Ce volume appartient à la collection des oeuvres complètes entreprise par Carmen Mușat, connaisseuse et chercheuse dévouée de son oeuvre aux côtés d'Oana Crăciun, la fille de l'écrivain. Je me dois de le relever, car une telle transmission entre générations me semble des plus salutaires. Elle est confirmée grâce à la longue biographie qui, en début d'ouvrage, éclaire sur un parcours des plus assidus où l'attachement à la littérature inclut aussi la traduction (du français, de la "Modernité", d'
Alexis Nouss, en collaboration avec Viorica Popescu), le travail éditorial, l'enseignement, la promotion, même avec des moyens insuffisants, à l'étranger (Paris, Francfort, Krems en Autriche).
S'il fallait résumer les réflexions sur l'écriture, je dirais simplement que l'auteur est de ceux qui clament haut et fort que l'acte créateur est amour de la vie dans ce qu'elle a d'insupportablement vivant en elle, des viscères jusqu'au vent le plus purificateur. Il y a dans l'expérimentation jusqu'au-boutiste cet élan qui tend à fixer en lettres variées le "murmure du sang" et "la prière des os", bien que la comparaison avec
Knut Hamsun puisse surprendre. Ce qui préoccupe au plus haut degré Crăciun est cette quête de sens à travers les bribes de perception que récoltent pour nous les sens, cette tentative persévérante de s'apprivoiser la corporalité la plus répugnante. Cela suppose qu'on accorde toute son importance au visuel, mais aussi à la sonorité, comme le souligne avec pertinence Carmen Mușat dans sa préface : "Crăciun a toujours souhaité imprimer à son écriture les sonorités et les rythmes spécifiques de la musique et a essayé, constamment, de faire de la parole écrite le plus performant des instruments de représentation de la diversité du réel." (p. 9).
"L'impact des stances de
George Bacovia" (p. 71-73) est avoué dans un texte de 2004, au moyen d'une motivation progressive culminant avec "c'est chez lui que j'ai appris à écrire" et la mise en abyme de fin où il cite le poète "Quand je serai apaisé, un vers j'écrirai...".
"L'utopie d'un nouveau bovarysme" qui serait "sien", puisque, après tant de milliers de pages écrites, rien ne semble plus inexplicable que la littérature, les nombreuses amitiés, dont quelques photos des archives personnelles viennent témoigner utilement, en fin d'ouvrage, la peinture d'Ion Dumitriu, pour ne citer que quelques autres sujets. Je termine en m'attardant sur deux autres articles.

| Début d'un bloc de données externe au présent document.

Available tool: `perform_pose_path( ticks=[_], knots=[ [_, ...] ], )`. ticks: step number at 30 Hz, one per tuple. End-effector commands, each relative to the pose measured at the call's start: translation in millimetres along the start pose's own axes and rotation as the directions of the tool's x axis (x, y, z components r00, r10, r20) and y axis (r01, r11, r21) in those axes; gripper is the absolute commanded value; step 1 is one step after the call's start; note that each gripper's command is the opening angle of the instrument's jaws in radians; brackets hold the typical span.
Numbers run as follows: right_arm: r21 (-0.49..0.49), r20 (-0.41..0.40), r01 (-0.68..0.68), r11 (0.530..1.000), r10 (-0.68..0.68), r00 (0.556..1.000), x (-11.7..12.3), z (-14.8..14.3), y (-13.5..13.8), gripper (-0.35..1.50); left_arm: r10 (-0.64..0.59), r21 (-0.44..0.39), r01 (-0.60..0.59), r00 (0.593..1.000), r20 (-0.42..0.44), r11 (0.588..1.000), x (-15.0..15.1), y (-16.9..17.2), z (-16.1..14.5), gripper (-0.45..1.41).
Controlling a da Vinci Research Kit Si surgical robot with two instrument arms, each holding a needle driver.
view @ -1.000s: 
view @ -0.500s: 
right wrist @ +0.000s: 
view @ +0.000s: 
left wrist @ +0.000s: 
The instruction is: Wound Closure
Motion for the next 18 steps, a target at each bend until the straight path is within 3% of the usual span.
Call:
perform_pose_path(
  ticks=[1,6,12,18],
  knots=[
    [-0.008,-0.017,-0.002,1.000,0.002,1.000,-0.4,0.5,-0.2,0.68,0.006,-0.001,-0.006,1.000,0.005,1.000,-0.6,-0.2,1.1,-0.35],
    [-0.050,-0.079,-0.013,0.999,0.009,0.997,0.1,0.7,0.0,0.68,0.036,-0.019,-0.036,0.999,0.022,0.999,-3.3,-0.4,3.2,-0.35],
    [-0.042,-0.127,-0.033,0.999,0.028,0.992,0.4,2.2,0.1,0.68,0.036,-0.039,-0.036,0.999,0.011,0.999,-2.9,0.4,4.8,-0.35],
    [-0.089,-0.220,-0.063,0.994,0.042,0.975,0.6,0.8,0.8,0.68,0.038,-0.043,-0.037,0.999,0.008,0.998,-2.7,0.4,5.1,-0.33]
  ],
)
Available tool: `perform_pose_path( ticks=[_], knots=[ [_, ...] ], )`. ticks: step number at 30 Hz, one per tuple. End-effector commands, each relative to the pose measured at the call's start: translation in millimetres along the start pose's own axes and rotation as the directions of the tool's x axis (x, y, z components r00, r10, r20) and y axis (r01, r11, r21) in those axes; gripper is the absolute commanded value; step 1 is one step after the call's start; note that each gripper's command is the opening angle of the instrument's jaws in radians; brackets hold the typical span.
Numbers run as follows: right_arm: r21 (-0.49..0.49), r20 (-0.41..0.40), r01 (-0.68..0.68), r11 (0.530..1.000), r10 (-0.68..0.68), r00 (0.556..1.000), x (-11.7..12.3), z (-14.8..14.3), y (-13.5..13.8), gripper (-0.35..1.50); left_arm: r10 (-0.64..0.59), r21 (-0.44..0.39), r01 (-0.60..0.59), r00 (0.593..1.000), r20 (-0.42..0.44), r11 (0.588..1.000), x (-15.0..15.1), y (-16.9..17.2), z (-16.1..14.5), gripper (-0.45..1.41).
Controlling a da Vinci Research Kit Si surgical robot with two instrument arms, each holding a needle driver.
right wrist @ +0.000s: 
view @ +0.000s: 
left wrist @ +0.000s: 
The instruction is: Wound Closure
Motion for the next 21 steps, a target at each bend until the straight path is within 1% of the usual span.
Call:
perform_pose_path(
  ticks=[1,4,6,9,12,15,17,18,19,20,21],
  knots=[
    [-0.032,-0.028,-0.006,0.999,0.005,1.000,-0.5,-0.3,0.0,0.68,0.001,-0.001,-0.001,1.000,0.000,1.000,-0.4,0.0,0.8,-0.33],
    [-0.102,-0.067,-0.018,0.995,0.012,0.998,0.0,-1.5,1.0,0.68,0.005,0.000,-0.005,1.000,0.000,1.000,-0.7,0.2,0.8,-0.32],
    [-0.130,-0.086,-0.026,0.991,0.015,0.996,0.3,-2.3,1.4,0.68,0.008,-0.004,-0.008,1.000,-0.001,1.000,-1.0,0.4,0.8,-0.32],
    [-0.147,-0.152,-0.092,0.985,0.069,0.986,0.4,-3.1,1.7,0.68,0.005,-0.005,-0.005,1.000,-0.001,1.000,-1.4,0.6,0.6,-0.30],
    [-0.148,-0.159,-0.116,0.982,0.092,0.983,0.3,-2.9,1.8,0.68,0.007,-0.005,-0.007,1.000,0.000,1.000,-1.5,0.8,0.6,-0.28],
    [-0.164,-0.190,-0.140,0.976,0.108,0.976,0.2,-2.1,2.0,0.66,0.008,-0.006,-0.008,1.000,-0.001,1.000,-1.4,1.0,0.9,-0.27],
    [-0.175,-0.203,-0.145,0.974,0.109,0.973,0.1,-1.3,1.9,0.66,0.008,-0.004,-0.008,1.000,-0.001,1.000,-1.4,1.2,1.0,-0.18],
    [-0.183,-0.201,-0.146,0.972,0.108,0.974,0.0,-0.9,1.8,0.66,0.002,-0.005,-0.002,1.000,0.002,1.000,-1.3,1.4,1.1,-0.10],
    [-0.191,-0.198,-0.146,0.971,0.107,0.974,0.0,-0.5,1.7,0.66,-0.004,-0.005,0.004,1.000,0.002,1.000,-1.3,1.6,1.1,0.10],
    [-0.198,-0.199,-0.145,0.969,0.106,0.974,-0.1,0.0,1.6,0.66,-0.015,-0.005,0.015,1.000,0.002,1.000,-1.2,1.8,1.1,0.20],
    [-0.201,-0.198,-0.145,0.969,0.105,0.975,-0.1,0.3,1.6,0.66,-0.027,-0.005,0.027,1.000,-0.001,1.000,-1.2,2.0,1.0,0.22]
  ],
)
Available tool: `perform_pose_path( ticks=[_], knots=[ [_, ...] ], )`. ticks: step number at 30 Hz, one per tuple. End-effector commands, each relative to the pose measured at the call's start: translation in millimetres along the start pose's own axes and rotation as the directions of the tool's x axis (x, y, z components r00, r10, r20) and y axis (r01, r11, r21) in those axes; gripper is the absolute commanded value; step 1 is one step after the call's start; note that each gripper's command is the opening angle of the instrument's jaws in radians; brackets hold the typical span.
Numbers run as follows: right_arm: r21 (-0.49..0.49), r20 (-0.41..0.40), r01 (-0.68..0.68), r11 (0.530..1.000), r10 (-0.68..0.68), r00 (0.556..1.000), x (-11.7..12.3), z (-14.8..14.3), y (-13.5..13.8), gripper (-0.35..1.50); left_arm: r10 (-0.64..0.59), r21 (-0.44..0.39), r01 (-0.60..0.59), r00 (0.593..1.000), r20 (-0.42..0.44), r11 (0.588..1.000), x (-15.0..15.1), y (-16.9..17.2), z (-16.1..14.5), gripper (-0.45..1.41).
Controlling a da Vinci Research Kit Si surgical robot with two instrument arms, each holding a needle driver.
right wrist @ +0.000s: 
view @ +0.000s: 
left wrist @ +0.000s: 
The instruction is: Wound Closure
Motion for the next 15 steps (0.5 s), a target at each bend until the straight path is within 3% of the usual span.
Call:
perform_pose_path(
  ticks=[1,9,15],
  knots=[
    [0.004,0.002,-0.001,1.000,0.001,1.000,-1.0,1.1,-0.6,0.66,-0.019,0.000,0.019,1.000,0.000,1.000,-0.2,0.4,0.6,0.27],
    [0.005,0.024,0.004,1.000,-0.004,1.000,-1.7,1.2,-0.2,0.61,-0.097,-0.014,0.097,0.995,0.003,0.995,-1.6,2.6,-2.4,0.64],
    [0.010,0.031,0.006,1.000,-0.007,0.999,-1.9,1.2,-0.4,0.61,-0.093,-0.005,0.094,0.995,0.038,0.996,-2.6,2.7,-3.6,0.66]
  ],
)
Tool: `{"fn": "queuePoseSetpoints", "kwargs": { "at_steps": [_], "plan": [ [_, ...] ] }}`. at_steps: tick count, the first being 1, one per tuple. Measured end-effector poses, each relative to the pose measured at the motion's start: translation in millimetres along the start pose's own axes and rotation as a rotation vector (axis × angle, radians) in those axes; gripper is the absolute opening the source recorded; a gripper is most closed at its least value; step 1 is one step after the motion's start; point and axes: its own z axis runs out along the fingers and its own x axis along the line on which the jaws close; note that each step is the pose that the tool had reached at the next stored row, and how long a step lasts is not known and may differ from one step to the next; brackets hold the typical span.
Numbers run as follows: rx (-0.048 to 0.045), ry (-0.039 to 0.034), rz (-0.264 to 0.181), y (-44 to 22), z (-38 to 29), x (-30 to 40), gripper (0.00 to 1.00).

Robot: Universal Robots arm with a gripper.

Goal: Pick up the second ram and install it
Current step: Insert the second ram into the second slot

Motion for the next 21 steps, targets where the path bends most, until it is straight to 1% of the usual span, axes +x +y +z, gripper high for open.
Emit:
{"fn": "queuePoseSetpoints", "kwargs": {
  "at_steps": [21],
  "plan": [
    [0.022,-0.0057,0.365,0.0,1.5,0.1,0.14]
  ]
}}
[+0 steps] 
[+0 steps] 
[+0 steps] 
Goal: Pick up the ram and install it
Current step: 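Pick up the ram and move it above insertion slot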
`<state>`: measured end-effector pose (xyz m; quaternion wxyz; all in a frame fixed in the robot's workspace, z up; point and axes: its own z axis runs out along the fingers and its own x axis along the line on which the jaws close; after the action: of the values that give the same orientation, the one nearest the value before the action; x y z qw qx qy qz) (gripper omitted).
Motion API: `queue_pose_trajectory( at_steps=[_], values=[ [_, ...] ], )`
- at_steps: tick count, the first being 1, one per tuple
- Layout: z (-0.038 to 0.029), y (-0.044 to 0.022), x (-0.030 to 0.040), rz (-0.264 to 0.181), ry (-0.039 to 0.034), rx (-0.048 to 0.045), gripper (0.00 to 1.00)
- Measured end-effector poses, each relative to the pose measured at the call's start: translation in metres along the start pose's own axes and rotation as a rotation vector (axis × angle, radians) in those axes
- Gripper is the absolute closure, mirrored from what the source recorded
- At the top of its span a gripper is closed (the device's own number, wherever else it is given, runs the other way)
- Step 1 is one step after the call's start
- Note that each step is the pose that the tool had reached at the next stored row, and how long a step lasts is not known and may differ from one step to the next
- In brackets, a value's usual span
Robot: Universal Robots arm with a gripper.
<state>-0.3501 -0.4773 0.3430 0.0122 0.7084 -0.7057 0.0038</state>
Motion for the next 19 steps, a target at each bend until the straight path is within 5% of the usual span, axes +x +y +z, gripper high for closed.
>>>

Il y a d'abord, à la page 97, une très brève, mais juste, critique du livre de
Cecilia Stefanescu, "
Liaisons morbides", ce livre "atrocement sincère et infiniment cynique" dont "les pages brûlent la peau". Ensuite, l'émouvant portrait d'Ovid S. Crohmălniceanu, "Croh et le professeur Crohmălniceanu", nécrologie ô combien juste qui insiste sur la solidité des connaissances littéraires du disparu.
Vous nous avez quittés il y a déjà une dizaine d'années, Gheorghe ; puisse votre esprit même sceptique nous redonner la force de croire en la littérature, la nôtre et celles d'ailleurs ! Que même vos faiblesses nous guident, car vous nous dites, et je l'entends quand du bout des doigts je suis les lignes de ce livre : "Je suis un oeil affamé, c'est tout" !
Le "printemps" reviendra bien assez tôt pour nous rappeler à tes nombreuses amitiés, pas toujours dépourvues de tensions comme celle avec "Călin Vlasie, [ton] ami [qui] est un éditeur redoutable, un grand homme du livre. Sacrifiant sa poésie, il est devenu ce qu'il devait devenir : le fondateur d'une importante institution culturelle privée" (p. 294, P45- "Song of myself").